Please reproduce all of the data exactly as it appears, but skip the pictures.

--- INFORMATION PROVIDED Enclosed Below ---

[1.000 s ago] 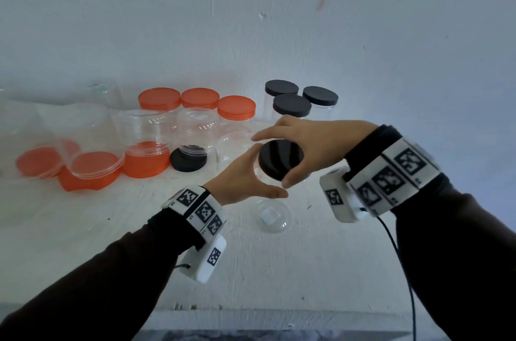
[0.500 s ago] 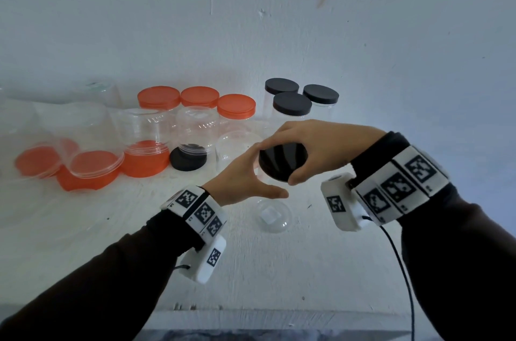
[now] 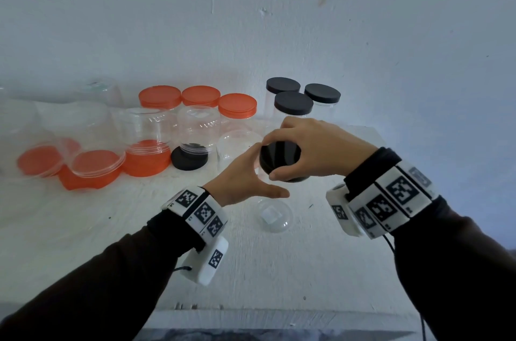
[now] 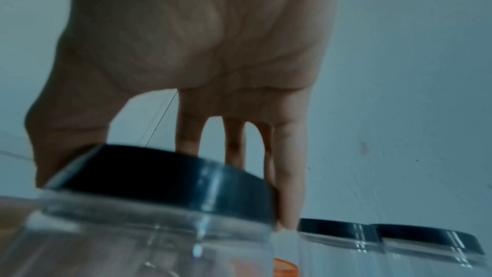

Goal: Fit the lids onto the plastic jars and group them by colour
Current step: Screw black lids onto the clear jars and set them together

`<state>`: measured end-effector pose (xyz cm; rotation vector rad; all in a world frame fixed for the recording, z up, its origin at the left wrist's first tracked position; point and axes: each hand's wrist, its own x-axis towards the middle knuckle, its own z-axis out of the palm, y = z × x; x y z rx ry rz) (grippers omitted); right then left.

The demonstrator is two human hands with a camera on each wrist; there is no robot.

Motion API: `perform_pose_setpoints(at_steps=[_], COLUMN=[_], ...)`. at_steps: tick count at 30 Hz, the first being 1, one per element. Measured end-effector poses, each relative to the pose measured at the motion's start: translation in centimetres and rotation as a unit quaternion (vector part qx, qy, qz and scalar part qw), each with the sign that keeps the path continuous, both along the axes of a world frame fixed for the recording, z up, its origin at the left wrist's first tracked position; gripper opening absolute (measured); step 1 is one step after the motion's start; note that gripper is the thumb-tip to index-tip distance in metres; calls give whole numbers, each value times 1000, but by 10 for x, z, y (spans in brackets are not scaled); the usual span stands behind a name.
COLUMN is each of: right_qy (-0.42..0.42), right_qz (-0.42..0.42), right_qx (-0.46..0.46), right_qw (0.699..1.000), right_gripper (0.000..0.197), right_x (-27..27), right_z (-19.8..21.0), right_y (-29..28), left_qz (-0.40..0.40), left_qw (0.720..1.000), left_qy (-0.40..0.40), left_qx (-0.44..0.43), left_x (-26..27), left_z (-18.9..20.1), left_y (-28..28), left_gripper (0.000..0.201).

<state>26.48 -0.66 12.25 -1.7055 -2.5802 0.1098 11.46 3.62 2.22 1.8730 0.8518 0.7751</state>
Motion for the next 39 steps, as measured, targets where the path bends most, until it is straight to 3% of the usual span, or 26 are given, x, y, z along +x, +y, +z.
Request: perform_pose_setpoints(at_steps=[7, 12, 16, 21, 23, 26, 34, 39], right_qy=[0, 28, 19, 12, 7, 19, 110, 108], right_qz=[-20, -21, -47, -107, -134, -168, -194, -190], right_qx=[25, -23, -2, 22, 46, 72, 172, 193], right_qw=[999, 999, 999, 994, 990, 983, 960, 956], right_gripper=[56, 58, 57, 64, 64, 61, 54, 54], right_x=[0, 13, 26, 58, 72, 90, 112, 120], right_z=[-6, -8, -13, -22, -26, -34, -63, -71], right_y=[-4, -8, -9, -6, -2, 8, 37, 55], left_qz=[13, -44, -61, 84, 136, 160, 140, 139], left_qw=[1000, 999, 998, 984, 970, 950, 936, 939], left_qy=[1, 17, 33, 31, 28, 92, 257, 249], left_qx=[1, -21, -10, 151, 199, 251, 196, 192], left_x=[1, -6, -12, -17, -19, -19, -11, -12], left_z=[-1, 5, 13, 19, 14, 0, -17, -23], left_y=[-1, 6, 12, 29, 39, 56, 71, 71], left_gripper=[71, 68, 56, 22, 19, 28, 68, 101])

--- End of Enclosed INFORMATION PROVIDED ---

RESULT OF THE TASK =>
[1.000 s ago] 
[0.500 s ago] 
[now] 
[now] 

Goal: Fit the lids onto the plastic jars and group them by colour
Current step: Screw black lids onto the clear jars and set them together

`<state>`: measured end-effector pose (xyz cm; rotation vector rad; all in a world frame fixed for the recording, z up, its origin at the left wrist's first tracked position; point and axes: each hand's wrist, its own x-axis towards the middle knuckle, its own z-axis out of the palm, y = z × x; x y z rx ry rz) (grippers omitted); right then left.

The demonstrator is two human hands with a camera on each wrist; there is no robot.

Motion API: `perform_pose_setpoints(at_steps=[_], COLUMN=[_], ...)`. at_steps: tick count at 30 Hz, the first being 1, one per element. Measured end-effector poses, each relative to the pose measured at the motion's start: translation in centimetres and rotation as a unit quaternion (vector part qx, qy, qz and scalar part qw), each with the sign that keeps the path continuous, both along the axes of a world frame fixed for the recording, z up, its origin at the left wrist's first tracked position; gripper opening absolute (measured); step 1 is one step after the motion's start; note that gripper is the thumb-tip to index-tip distance in metres; calls give whole numbers, each value times 1000, but by 10 for x, z, y (spans in brackets are not scaled); the usual span stands behind a name.
COLUMN is each of: right_qy (-0.42..0.42), right_qz (-0.42..0.42), right_qx (-0.46..0.46), right_qw (0.699..1.000), right_gripper (0.000..0.197), right_x (-27..27), right_z (-19.8..21.0), right_y (-29..28), left_qz (-0.40..0.40), left_qw (0.720..1.000), left_qy (-0.40..0.40), left_qx (-0.44..0.43), left_x (-26..27), left_z (-18.9..20.1), left_y (-28..28), left_gripper (0.000..0.201).

<state>26.48 -0.66 12.25 -1.7055 -2.5802 0.1098 11.46 3.62 2.22 1.8730 0.8518 0.7751</state>
Motion for the next 39 steps, as measured, targets where the path bends most, until it is straight to 3% of the usual span, or 26 are given, x, y, z along +x, +y, +z.
Request: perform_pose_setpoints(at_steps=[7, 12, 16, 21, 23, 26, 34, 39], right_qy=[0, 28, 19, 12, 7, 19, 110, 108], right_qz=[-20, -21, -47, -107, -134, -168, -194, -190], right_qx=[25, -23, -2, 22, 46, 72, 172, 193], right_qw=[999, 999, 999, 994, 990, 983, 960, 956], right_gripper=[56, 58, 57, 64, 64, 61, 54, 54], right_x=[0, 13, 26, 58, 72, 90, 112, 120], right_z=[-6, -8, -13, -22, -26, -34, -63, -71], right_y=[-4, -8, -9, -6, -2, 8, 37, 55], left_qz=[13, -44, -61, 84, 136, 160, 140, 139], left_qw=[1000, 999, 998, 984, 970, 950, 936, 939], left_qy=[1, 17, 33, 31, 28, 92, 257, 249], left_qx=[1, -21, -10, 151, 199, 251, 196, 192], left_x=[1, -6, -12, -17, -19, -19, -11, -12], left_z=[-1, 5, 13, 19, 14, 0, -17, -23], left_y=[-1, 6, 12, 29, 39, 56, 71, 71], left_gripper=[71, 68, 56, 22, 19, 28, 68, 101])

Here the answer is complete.